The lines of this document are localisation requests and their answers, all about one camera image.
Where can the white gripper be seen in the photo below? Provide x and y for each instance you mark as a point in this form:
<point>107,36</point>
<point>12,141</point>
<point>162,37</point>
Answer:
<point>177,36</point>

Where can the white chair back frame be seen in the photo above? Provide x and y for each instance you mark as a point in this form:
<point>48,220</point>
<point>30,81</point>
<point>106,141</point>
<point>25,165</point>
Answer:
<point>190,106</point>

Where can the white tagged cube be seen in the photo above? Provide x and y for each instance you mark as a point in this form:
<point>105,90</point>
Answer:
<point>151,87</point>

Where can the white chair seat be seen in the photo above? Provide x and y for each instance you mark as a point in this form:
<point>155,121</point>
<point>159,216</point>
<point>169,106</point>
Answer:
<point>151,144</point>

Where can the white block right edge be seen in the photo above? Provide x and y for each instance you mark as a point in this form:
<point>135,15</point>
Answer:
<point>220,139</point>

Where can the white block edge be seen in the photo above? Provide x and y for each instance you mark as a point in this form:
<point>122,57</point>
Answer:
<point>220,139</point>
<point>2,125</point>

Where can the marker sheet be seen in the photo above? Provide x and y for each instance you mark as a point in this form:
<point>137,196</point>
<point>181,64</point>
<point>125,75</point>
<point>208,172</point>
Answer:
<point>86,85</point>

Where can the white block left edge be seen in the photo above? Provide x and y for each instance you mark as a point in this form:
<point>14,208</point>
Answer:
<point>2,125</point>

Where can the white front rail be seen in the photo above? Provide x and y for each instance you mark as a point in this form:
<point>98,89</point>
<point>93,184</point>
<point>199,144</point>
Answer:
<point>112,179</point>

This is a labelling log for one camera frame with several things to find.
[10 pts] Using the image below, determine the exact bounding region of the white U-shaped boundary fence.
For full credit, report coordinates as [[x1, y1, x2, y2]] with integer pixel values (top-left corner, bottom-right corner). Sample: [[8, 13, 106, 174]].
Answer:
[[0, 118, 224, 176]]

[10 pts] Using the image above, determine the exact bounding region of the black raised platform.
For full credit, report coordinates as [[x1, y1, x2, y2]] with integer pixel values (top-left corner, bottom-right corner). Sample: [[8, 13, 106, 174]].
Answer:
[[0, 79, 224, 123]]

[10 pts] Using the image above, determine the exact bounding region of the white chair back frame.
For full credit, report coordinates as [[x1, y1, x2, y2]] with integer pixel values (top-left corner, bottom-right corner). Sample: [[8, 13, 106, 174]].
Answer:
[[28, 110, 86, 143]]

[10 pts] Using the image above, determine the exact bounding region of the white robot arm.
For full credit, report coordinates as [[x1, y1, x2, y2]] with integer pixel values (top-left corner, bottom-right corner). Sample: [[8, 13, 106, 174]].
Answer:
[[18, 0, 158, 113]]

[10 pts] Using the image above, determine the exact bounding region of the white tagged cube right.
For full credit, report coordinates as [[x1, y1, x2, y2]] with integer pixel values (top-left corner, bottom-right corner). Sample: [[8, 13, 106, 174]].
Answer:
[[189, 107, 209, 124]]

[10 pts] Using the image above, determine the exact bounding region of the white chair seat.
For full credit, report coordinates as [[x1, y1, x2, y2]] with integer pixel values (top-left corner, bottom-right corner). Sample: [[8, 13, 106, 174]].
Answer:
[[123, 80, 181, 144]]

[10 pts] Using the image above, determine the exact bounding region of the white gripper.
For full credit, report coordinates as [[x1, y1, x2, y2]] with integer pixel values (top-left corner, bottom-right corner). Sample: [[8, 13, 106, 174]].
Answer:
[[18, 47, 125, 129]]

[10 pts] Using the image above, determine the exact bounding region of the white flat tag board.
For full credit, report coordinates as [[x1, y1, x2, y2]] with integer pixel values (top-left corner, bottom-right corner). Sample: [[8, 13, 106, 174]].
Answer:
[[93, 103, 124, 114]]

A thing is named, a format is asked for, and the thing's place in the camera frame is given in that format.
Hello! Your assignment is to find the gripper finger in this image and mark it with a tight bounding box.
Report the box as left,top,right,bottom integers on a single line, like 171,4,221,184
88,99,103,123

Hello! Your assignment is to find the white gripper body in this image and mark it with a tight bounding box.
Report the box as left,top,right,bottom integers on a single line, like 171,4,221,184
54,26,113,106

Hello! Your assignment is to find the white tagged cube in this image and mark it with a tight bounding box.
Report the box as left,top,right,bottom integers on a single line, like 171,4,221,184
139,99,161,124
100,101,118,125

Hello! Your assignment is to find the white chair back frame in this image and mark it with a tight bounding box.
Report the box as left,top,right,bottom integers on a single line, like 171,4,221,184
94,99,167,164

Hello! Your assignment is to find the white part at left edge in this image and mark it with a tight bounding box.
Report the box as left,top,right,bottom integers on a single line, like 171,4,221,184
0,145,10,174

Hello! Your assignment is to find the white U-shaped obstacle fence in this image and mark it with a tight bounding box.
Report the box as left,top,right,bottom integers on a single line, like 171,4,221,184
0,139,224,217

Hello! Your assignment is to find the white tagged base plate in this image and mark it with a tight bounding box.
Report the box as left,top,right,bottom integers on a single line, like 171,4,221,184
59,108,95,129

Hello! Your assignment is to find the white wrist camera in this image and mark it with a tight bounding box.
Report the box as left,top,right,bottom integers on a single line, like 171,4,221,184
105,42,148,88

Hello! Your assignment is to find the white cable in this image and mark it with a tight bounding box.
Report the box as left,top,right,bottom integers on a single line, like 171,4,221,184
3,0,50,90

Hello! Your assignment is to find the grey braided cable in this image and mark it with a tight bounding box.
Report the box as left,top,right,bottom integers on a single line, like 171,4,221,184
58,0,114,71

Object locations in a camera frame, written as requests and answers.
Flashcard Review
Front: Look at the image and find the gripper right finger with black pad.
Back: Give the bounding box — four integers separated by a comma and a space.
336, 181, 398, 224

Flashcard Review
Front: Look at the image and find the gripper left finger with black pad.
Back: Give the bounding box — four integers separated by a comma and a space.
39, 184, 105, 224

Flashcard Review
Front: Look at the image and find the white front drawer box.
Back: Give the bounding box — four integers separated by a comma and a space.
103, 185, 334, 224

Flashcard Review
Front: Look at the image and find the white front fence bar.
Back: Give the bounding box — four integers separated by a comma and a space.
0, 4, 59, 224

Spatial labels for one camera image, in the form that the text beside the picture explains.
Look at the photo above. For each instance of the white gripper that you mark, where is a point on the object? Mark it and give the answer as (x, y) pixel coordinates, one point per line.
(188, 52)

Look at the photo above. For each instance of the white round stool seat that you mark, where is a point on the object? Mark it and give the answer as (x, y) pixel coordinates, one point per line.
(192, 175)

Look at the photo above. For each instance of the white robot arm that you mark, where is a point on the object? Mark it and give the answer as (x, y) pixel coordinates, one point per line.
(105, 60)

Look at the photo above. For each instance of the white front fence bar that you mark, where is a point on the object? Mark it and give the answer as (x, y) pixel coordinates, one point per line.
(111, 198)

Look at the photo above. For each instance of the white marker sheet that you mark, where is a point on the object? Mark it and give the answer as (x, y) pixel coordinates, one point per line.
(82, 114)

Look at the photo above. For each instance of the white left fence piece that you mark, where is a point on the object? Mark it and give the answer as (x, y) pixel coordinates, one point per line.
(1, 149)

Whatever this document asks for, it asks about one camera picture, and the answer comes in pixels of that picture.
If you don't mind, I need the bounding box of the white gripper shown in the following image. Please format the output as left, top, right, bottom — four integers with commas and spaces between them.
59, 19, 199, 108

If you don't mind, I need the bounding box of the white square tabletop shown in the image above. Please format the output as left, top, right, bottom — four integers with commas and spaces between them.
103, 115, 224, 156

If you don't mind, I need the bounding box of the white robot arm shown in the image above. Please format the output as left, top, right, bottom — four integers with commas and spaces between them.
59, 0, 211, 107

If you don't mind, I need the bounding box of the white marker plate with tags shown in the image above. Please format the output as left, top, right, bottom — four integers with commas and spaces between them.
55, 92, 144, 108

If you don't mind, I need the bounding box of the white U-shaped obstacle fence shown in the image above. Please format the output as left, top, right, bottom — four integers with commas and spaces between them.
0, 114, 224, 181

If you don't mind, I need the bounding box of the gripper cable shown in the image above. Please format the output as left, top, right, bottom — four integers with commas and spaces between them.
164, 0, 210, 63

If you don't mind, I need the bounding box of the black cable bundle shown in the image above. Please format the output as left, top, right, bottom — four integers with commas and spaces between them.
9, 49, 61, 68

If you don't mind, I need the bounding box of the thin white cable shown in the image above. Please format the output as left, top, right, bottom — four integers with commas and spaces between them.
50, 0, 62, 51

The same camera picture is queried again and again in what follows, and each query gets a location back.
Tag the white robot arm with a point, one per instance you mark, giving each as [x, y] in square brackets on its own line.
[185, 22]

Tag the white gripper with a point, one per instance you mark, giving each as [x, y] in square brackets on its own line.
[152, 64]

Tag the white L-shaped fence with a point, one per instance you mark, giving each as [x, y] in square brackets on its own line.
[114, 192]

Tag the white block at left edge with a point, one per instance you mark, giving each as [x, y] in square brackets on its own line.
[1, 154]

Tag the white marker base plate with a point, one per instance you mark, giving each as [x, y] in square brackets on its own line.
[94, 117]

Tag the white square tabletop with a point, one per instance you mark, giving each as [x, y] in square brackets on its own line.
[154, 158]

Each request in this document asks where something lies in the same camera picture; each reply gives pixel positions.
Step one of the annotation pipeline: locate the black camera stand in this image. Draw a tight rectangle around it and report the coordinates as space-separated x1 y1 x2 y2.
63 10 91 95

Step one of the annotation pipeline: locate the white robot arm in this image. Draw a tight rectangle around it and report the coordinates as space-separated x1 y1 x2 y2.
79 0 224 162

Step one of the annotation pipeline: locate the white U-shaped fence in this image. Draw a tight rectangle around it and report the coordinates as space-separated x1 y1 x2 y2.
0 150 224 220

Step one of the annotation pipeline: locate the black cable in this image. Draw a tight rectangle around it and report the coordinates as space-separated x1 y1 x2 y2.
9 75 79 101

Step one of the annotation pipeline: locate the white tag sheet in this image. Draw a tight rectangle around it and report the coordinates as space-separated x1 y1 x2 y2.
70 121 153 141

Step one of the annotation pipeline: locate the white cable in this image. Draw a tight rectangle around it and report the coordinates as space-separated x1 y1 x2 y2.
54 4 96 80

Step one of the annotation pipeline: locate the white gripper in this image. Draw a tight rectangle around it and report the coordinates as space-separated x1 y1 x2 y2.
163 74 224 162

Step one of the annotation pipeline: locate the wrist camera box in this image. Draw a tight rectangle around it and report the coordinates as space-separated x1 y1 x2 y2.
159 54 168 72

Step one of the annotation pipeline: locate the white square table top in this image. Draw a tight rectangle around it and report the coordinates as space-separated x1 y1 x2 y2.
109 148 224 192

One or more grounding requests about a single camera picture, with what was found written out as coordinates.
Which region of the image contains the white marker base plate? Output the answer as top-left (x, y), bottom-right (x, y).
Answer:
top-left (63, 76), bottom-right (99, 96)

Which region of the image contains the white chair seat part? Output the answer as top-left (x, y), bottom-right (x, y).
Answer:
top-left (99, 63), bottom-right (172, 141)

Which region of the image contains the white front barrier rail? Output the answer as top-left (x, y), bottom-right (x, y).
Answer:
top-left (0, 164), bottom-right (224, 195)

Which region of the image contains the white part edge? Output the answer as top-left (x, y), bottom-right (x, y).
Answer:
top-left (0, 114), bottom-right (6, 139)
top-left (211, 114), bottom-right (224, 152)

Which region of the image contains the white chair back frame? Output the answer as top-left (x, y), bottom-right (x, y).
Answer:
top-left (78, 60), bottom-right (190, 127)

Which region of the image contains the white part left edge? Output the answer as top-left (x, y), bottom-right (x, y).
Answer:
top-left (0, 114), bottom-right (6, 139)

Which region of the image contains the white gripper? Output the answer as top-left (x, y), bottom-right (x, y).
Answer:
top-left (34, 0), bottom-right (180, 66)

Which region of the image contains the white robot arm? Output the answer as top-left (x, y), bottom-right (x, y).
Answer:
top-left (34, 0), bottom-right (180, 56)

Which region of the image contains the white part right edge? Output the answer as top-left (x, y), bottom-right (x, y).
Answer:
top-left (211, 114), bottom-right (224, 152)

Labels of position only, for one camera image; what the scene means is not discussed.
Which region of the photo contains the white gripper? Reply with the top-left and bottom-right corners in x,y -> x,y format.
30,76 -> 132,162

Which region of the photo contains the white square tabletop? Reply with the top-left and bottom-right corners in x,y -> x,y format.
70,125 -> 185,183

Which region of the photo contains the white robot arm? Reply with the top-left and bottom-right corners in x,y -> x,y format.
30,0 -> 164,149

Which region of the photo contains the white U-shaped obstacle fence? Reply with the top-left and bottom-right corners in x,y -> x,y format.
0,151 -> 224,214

(Exercise):
Could you return the lines in the entries above that contain "written"?

(Answer):
Object locations in a camera frame, written as requests and answers.
One or more grounding requests about a single camera picture, with what was found written out as coordinates.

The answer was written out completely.